Esta é a minha primeira observação como pessoa de inteligência média – e todo o Moçambicano deve ser tratado como inteligente que é. Mas a ausência do diálogo político, que só tem lugar dentro dos Partidose entre os seus membros, demonstra a ausência do diálogo Partidos/povo. Preferem um diálogo interno fácil com quem está financiado, beneficia e depende do Partido, evitando a abordagem necessária das questões difíceis que o povo está a viver, que são denunciadas através das greves repetidas dos Professores, dos profissionais da Saúde, as manifestações contra o custo das comunicações etc. Incluindo a manifestação silenciosa da esmagadora maioria, que se traduz nalguns casos numa produtividade medíocre que ninguém mede (corpo presente). Não existe diálogo entre os Partidos e o povo, o qual é tido como uma massa já adquirida e que será arregimentada para a votação em tempo oportuno.
E dentro dos partidos, as ideias que diferem das do chefe, são violentamente suprimidas e rejeitadas.

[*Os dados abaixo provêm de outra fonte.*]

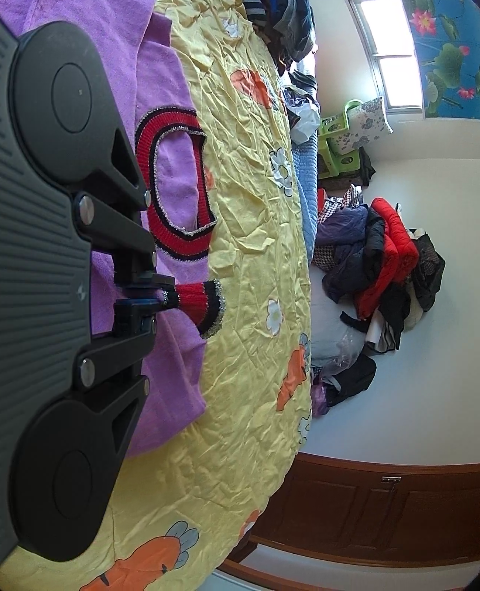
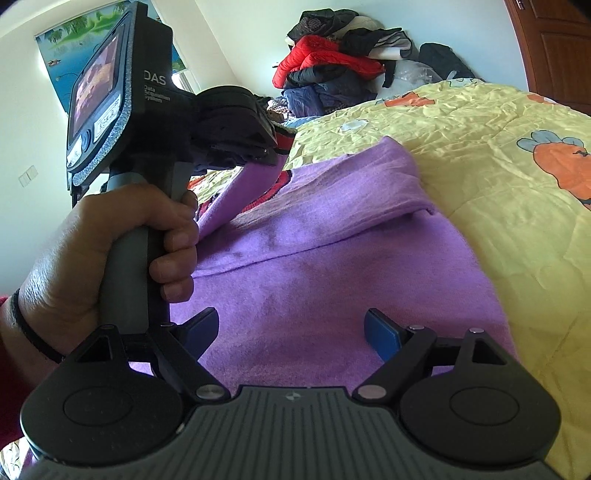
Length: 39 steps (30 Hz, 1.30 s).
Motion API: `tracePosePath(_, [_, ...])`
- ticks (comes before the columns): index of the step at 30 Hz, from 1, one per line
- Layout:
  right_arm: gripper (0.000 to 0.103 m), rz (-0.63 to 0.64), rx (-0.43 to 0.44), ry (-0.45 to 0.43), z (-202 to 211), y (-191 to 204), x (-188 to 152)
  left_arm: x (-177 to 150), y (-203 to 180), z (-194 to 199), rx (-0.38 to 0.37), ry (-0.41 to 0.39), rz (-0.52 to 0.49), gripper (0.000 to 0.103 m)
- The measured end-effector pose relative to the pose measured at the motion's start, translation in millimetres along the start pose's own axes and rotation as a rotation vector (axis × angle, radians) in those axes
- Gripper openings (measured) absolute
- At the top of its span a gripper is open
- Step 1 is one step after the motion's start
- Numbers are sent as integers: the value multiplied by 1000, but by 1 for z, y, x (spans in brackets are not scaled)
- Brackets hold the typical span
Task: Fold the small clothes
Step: 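Lower the sleeve onto the first folded sleeve with the left tool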
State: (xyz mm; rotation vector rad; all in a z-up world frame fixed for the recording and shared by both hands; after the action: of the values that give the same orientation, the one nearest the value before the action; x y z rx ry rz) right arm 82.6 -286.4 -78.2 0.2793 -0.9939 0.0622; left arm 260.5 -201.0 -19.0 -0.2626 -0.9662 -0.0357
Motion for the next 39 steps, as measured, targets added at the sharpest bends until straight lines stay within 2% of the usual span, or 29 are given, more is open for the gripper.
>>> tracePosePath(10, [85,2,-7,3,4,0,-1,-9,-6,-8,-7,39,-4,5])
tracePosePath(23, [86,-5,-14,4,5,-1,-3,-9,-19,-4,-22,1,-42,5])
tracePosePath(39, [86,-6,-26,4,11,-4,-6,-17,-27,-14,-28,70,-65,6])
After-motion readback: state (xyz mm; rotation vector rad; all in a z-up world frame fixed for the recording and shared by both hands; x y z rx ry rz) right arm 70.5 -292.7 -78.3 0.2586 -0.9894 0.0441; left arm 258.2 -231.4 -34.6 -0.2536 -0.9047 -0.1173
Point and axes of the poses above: each gripper's, at about its wrist camera, not at the fingertips, and z roughly against the way its jaws point, y to its left, x to its top, the point moved 1 cm from there along -z, roughly the way its jaws point, and after that the axes turned 15 degrees about z, right-handed, at the moved point
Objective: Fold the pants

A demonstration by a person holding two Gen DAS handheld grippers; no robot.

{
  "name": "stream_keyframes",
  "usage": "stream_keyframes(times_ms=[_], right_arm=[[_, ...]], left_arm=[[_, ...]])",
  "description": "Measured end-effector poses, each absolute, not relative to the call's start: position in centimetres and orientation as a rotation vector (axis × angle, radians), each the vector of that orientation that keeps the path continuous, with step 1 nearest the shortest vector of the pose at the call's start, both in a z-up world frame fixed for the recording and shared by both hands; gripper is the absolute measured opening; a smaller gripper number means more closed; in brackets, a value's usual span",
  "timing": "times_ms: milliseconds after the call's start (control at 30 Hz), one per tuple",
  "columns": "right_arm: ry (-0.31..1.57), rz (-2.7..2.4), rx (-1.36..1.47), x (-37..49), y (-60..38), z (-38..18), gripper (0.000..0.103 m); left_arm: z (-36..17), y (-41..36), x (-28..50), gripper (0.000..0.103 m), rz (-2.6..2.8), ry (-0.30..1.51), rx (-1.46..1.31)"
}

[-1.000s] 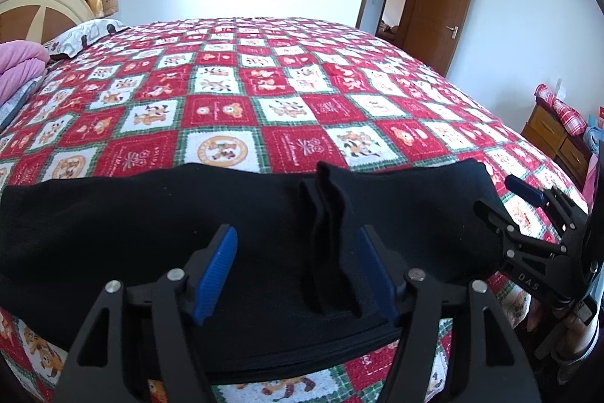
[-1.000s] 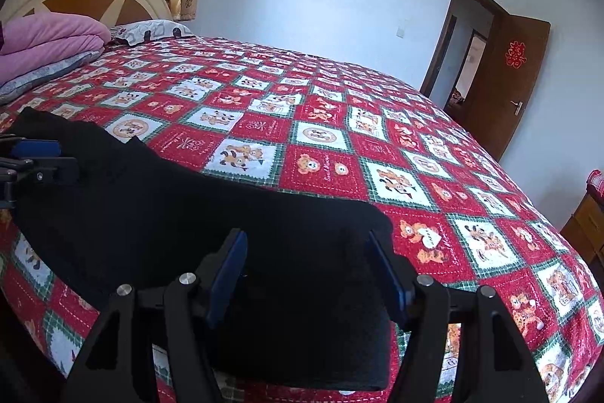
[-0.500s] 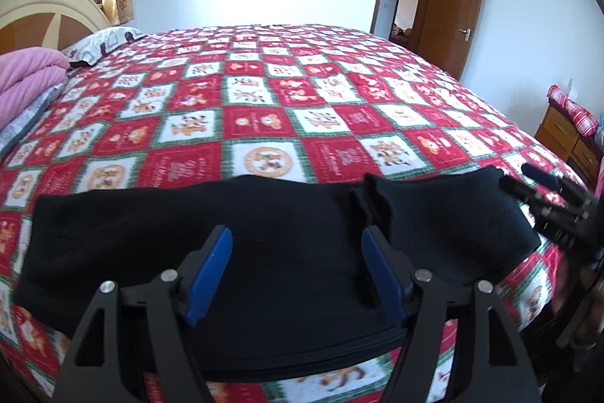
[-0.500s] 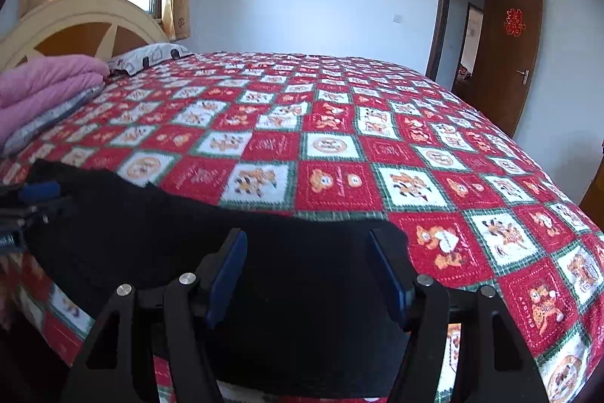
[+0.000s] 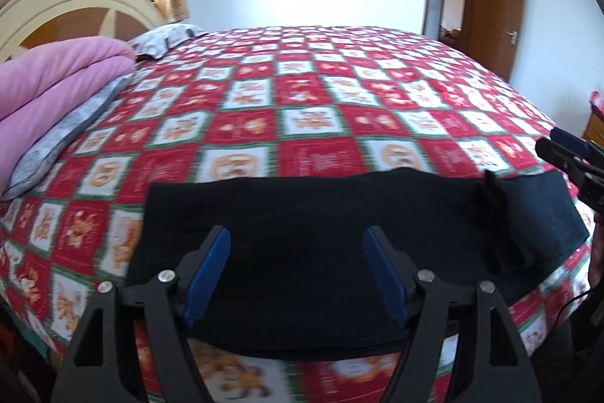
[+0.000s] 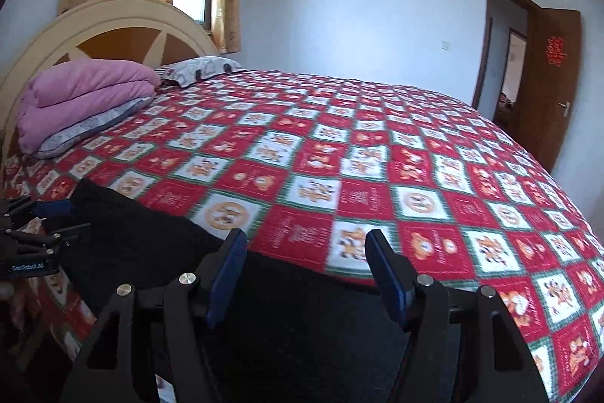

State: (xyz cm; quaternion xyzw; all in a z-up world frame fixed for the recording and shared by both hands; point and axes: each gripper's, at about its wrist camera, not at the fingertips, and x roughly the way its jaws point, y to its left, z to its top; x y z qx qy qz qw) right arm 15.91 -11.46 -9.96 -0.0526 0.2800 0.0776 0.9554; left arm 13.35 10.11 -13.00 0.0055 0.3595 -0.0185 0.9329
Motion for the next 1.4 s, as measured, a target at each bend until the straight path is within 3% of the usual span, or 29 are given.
stream_keyframes(times_ms=[467, 1033, 1200, 1400], right_arm=[[0.639, 0.283, -0.156, 17.1, -3.7, -13.2, 0.066], [0.697, 0.324, -0.180, 16.3, -1.8, -15.6, 0.066], [0.699, 0.324, -0.172, 16.3, -1.9, -15.7, 0.066], [0.703, 0.329, -0.169, 16.1, -1.6, -16.2, 0.066]], left_arm=[[-14.3, 18.1, 13.5, 0.076, 0.092, 0.743, -0.008], [-17.2, 20.9, 16.5, 0.078, -0.034, 0.827, -0.120], [-17.9, 22.2, 16.9, 0.082, -0.106, 0.867, -0.220], [-18.3, 20.5, 17.4, 0.089, -0.118, 0.853, -0.141]])
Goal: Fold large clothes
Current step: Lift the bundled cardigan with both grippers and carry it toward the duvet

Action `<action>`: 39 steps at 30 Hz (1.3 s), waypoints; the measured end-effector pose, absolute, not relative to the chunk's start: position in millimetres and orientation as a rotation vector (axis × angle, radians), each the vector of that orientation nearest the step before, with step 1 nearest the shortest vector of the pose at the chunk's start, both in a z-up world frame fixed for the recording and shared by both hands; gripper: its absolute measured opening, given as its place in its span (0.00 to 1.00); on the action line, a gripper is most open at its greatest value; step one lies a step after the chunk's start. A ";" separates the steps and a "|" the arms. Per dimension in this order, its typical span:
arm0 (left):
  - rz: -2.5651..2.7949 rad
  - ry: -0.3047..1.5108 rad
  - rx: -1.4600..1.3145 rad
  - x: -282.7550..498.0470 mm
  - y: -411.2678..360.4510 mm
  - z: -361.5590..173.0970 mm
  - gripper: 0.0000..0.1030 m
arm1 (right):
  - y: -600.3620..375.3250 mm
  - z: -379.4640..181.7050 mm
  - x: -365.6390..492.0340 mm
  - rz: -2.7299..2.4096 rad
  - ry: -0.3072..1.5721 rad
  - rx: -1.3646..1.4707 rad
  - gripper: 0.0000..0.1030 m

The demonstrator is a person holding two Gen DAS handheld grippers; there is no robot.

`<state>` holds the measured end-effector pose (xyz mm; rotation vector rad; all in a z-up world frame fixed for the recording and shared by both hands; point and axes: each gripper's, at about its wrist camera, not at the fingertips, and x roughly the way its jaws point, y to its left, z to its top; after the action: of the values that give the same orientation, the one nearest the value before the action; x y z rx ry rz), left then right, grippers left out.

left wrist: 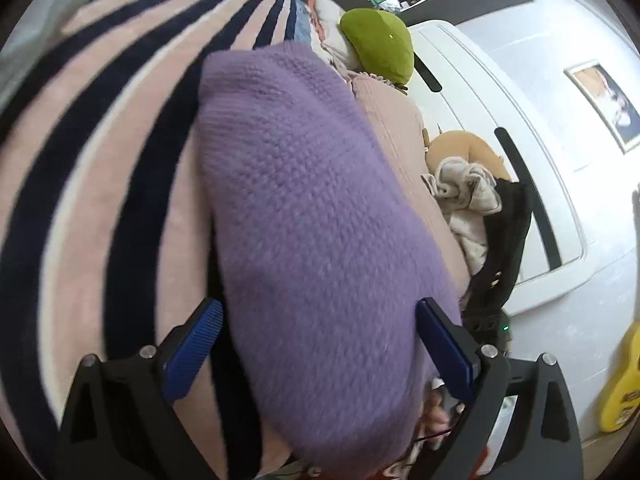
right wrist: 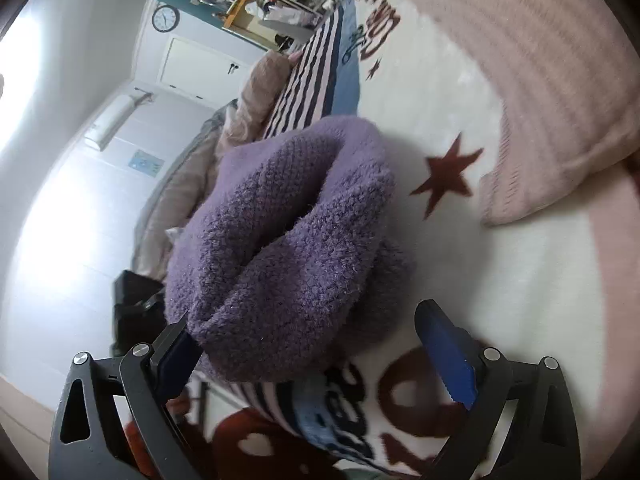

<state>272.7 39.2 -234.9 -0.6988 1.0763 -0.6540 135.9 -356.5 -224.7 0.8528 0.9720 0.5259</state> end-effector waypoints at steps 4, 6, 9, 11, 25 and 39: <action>-0.658 1.111 -0.638 282.6 23.1 -244.8 0.92 | -344.0 -231.1 147.1 0.596 0.996 0.880 0.94; -0.666 1.104 -0.662 282.6 21.0 -247.3 0.81 | -339.0 -233.1 149.1 0.618 0.995 0.894 0.86; -0.646 1.067 -0.645 278.3 21.2 -240.1 0.66 | -334.4 -236.1 149.5 0.632 0.988 0.933 0.69; -0.638 1.029 -0.584 273.7 15.4 -227.7 0.61 | -333.0 -232.7 147.8 0.629 0.966 0.948 0.56; -0.710 0.766 -0.497 271.7 55.0 -125.5 0.59 | -286.7 -136.6 161.2 0.713 0.721 0.709 0.39; -0.486 0.584 -0.386 238.9 256.0 -25.1 0.59 | -87.7 -58.0 208.3 0.995 0.662 0.552 0.39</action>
<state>238.9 256.0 -25.1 -0.3865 0.5837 -0.4864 208.3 -87.7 -58.0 0.5521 0.6616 0.9950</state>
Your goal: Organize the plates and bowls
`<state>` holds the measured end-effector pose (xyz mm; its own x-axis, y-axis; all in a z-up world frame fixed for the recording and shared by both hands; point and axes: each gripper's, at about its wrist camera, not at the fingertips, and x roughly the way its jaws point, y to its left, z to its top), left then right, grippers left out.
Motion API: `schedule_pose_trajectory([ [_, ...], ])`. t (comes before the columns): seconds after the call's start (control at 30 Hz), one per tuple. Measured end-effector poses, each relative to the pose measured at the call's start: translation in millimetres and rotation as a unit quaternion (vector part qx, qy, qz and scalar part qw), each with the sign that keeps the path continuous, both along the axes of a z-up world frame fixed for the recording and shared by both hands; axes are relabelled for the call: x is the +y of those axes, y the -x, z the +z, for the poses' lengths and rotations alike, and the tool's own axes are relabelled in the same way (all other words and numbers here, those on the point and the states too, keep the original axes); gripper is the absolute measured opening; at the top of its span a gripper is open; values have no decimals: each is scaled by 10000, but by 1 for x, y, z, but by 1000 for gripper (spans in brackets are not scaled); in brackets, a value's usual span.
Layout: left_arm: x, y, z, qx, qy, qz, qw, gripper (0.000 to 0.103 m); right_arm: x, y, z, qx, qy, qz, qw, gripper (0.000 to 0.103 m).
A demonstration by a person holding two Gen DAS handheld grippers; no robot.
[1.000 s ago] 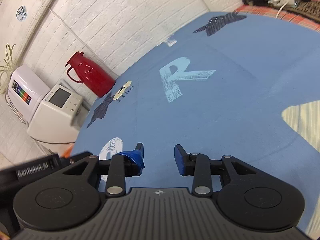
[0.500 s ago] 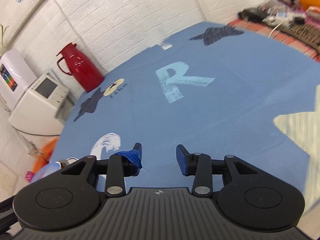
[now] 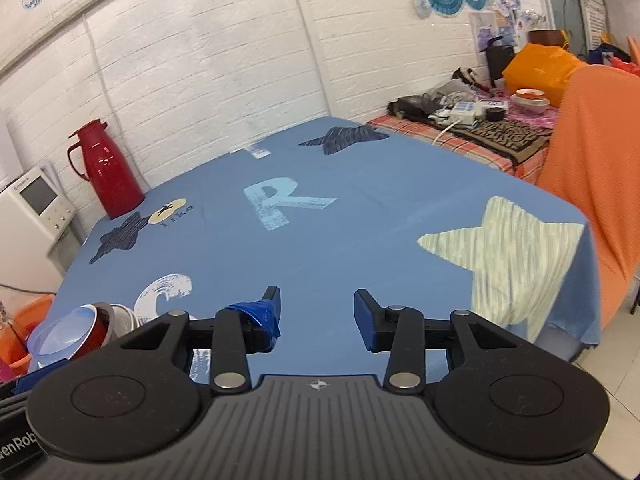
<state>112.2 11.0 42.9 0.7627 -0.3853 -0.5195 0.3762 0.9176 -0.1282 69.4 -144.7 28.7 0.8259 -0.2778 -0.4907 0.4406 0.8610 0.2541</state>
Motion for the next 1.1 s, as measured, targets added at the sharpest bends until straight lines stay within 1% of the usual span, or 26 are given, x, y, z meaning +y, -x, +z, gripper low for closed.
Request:
schedule_pose_trajectory([
  [0.13,1,20,-4,-173,42,82,9998,64,-2,16,-1,-145,220,-160,9995,25],
  [0.2,3,29,-10,-230,22,308,9993,64,-1,22,-6,-206,288,-93,9993,26],
  [0.3,6,45,-18,-335,31,673,9972,64,2,28,-16,-247,285,201,9991,26],
  [0.4,6,53,-22,-325,56,1018,9943,66,5,28,-24,-111,356,617,9974,26],
  [0.5,2,60,-19,-352,-97,1206,9920,67,5,28,-28,-67,297,875,9957,26],
  [0.63,-4,71,-13,-514,-298,1269,9901,71,9,38,-29,-142,278,1025,9942,26],
  [0.73,-6,83,-11,-553,-203,1161,9915,76,10,53,-32,-196,303,1026,9941,27],
  [0.77,-8,88,-10,-568,-181,1094,9922,83,9,58,-33,-238,273,1021,9941,27],
  [0.8,-10,91,-10,-586,-216,1086,9921,93,6,62,-33,-279,228,1004,9943,27],
  [0.9,-15,107,-7,-793,-300,1111,9902,93,3,73,-31,-367,242,954,9945,27],
  [0.97,-21,112,-5,-804,-444,1106,9896,93,2,77,-29,-379,258,941,9945,27],
  [1.1,-22,112,-6,-725,-366,1000,9917,93,-1,81,-27,-456,252,931,9943,28],
])
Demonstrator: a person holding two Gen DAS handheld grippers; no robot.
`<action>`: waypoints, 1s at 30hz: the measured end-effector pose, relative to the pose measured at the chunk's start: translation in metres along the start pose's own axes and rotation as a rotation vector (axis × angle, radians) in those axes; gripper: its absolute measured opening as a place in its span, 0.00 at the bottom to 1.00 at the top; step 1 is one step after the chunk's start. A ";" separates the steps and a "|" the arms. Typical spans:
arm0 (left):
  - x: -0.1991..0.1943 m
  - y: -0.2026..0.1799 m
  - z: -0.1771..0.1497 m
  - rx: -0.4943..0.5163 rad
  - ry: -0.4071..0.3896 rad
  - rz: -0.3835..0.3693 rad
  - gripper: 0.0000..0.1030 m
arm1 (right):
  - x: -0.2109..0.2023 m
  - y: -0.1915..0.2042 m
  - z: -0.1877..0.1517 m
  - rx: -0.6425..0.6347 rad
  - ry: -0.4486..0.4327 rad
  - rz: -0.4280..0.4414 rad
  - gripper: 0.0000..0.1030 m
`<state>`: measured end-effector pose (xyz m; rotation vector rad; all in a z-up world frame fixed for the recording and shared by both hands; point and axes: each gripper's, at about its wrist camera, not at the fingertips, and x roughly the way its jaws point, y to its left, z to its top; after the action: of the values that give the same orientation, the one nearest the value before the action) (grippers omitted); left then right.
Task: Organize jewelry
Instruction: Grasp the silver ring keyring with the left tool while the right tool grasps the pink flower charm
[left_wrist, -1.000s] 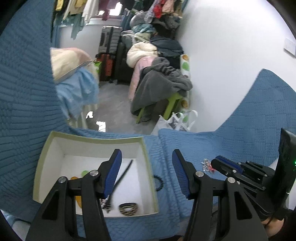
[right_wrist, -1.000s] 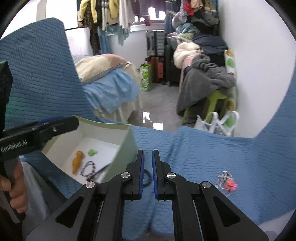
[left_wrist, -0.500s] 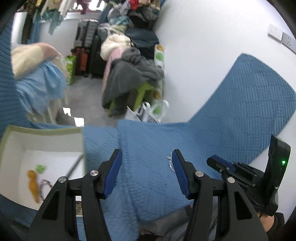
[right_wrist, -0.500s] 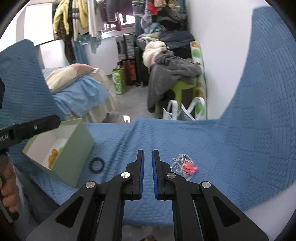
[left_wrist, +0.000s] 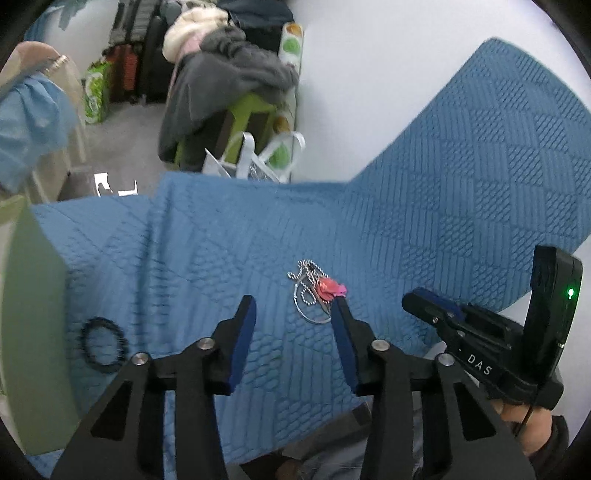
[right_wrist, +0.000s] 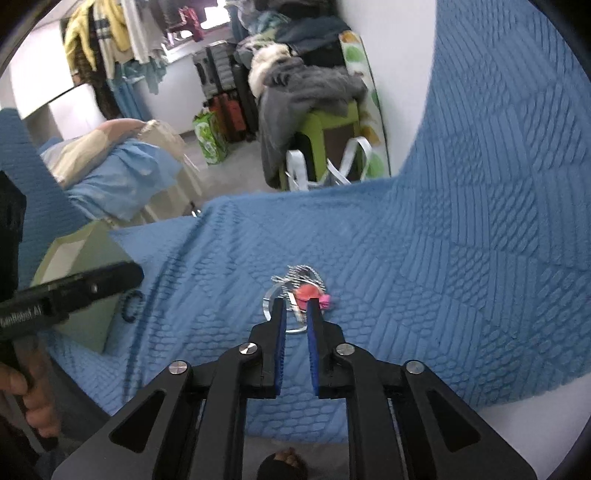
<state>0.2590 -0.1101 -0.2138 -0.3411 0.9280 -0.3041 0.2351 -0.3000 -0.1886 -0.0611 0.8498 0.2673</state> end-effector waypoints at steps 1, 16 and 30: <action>0.007 0.000 -0.001 -0.001 0.012 0.001 0.37 | 0.007 -0.003 0.001 -0.002 0.014 0.004 0.22; 0.086 0.009 0.002 -0.102 0.118 -0.028 0.27 | 0.100 -0.021 0.008 -0.024 0.227 0.081 0.22; 0.107 0.009 -0.003 -0.072 0.146 -0.008 0.27 | 0.107 -0.027 0.012 -0.014 0.217 0.072 0.30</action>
<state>0.3180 -0.1453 -0.2963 -0.3923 1.0833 -0.3068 0.3182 -0.3016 -0.2628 -0.0740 1.0673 0.3381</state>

Não temos nenhuma informação sobre propostas de novos programas partidários de ataque aos grandes problemas que grassam a nação: na saúde, na educação, no défice de infraestruturas públicas (pontes, estradas, novos caminhos de ferro), na capacitação das nossas forças armadas em Cabo Delgado, no combate ao crime, combate à circulação da droga e aos raptos, na valorização dos nossos recursos minerais e naturais, na segurança alimentar, no controle da dívida externa e melhoramento da soberania orçamental, no apoio não partidário ao pequeno agricultor, na industrialização nacional, na transformação da banca ao serviço do povo e não do capital internacional, etc e por aí adiante.
Eis a razão porque não tinham pressa em apresentar os candidatos presidenciais: primeiro não existe programas de que se possa falar, segundo, o povo de qualquer forma vai seguir instruções.
2. Acho que algo está errado nos cálculos:
Não são os membros dos Partidos (incluindo as suas organizações sociais) que determinam a vitória nas eleições. São os “apenas simpatizantes” cuja simpatia pode mudar de direção, dependendo do que um Partido prometa oferecer como programa. Uma simpatia que deve ser cultivada, regada e sustentada pelo diálogo (diferente do monólogo todo-sábio dos comícios).
Ora, um dos Partidos foi constrangido a discutir a sucessão por membros mais seniores, veteranos, corajosos e vigilantes.
Outro Partido foi constrangido pela justiça a convocar em assembleia os seus órgãos internos, a Conferência Nacional e o Congresso. Ato contínuo, enquanto estas instâncias se reuniram por força do tribunal, encontraram formas de excluir sistematicamente as energias renovadoras que provocaram tais conferencias e congressos.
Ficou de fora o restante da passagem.